■ What you are asked to do ■
Copy out all of the data word for word. Omit every picture.

··· Exercise data

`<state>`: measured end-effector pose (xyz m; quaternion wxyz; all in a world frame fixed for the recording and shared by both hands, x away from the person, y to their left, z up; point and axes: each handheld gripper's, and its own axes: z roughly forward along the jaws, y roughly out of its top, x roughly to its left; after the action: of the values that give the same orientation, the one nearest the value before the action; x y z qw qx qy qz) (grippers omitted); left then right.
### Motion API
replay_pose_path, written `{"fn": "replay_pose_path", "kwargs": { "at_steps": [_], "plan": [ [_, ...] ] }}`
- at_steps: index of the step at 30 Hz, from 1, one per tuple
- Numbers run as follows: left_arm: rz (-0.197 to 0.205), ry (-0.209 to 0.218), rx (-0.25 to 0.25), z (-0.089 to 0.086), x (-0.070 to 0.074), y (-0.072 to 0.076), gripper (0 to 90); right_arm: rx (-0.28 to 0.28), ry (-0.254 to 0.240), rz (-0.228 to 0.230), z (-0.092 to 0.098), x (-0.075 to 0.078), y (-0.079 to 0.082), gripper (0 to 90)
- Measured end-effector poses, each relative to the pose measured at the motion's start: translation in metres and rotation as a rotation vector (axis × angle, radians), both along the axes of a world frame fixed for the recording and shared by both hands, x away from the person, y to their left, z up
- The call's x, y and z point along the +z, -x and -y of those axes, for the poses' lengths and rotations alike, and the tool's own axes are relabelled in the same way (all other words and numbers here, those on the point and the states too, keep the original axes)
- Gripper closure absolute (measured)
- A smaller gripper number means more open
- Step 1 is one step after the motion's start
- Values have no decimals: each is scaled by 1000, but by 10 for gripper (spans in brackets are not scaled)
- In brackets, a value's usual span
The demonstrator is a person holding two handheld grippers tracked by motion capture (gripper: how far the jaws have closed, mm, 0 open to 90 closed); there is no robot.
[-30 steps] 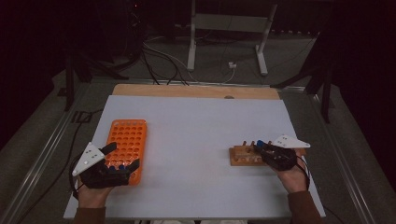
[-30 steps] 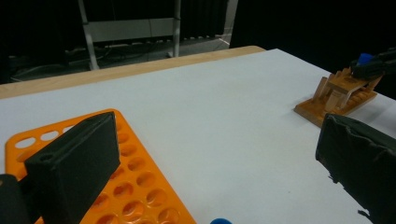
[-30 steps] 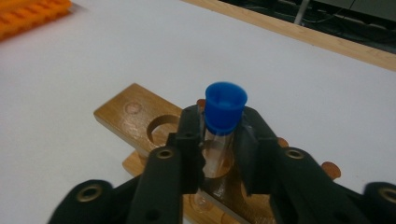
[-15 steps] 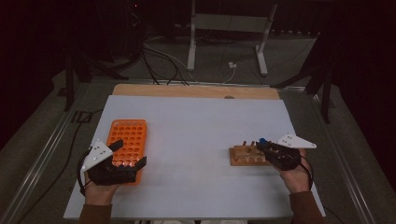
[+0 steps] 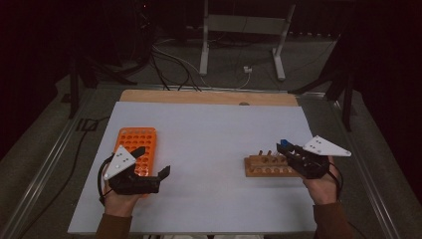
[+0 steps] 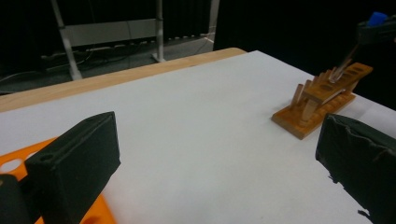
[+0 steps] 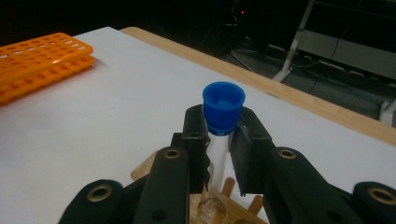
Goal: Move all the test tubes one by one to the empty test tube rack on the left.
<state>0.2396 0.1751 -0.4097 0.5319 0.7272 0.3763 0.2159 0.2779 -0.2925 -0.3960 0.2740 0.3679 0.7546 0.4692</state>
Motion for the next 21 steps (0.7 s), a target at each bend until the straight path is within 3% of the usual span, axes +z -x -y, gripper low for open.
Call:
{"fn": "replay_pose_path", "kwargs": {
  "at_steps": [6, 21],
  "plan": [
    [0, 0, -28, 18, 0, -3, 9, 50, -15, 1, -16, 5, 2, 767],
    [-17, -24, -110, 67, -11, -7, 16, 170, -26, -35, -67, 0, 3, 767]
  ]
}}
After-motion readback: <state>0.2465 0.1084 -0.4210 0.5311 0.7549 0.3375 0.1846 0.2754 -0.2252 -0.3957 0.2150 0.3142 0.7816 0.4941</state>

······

■ Solution for this problem ■
`<state>`: measured end-effector pose (xyz m; quaternion wxyz; all in a world frame fixed for the recording and shared by both hands, x away from the person, y to their left, z up; point and axes: each handheld gripper's, and its own axes: z roughly forward along the jaws, y roughly out of its top, x roughly to its left; after the action: of the values that give the same orientation, the one nearest the value before the action; x y z qw qx qy qz) (grippers omitted); left then right.
### Motion API
replay_pose_path, written `{"fn": "replay_pose_path", "kwargs": { "at_steps": [_], "plan": [ [_, ...] ] }}`
- at_steps: index of the step at 30 Hz, from 1, one per tuple
- Numbers run as follows: left_arm: rz (-0.197 to 0.205), ry (-0.209 to 0.218), rx (-0.25 to 0.25), z (-0.089 to 0.086), x (-0.070 to 0.074), y (-0.072 to 0.076), gripper (0 to 90); right_arm: rx (-0.28 to 0.28), ry (-0.254 to 0.240), rz (-0.228 to 0.230), z (-0.092 to 0.098), x (-0.075 to 0.078), y (-0.079 to 0.082), gripper (0 to 90)
- Measured end-effector poses, each relative to the pose measured at the motion's start: translation in metres and rotation as a rotation vector (axis × angle, radians), both along the axes of a world frame fixed for the recording and shared by both hands, x away from the person, y to their left, z up
- The call's x, y and z point along the +z, -x and -y of those axes, for the poses' lengths and rotations alike, and the tool's own axes are relabelled in the same way (all other words and numbers here, those on the point and the states too, keep the original axes)
- Gripper closure absolute (measured)
- A smaller gripper number means more open
- Step 1 is one step after the motion's start
- Values have no decimals: each is scaled by 1000, but by 10 for gripper (spans in brackets are not scaled)
- In brackets, a value's usual span
The demonstrator is a person holding two handheld grippers tracked by motion capture (gripper: how far the jaws have closed, mm, 0 open to 90 closed); there is no robot.
[-30 steps] 
[-30 steps] 
[-30 steps] 
[-15 steps] 
[+0 steps] 
[+0 steps] 
[+0 steps] 
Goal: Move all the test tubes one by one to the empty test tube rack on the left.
<state>0.2396 0.1751 -0.4097 0.5319 0.7272 0.3763 0.2159 0.2779 -0.2925 -0.3960 0.2740 0.3679 0.7546 0.4692</state>
Motion for the next 21 steps (0.7 s), a target at each bend until the straight path is within 3% of the usual span, axes +z -x -y, gripper low for open.
Call:
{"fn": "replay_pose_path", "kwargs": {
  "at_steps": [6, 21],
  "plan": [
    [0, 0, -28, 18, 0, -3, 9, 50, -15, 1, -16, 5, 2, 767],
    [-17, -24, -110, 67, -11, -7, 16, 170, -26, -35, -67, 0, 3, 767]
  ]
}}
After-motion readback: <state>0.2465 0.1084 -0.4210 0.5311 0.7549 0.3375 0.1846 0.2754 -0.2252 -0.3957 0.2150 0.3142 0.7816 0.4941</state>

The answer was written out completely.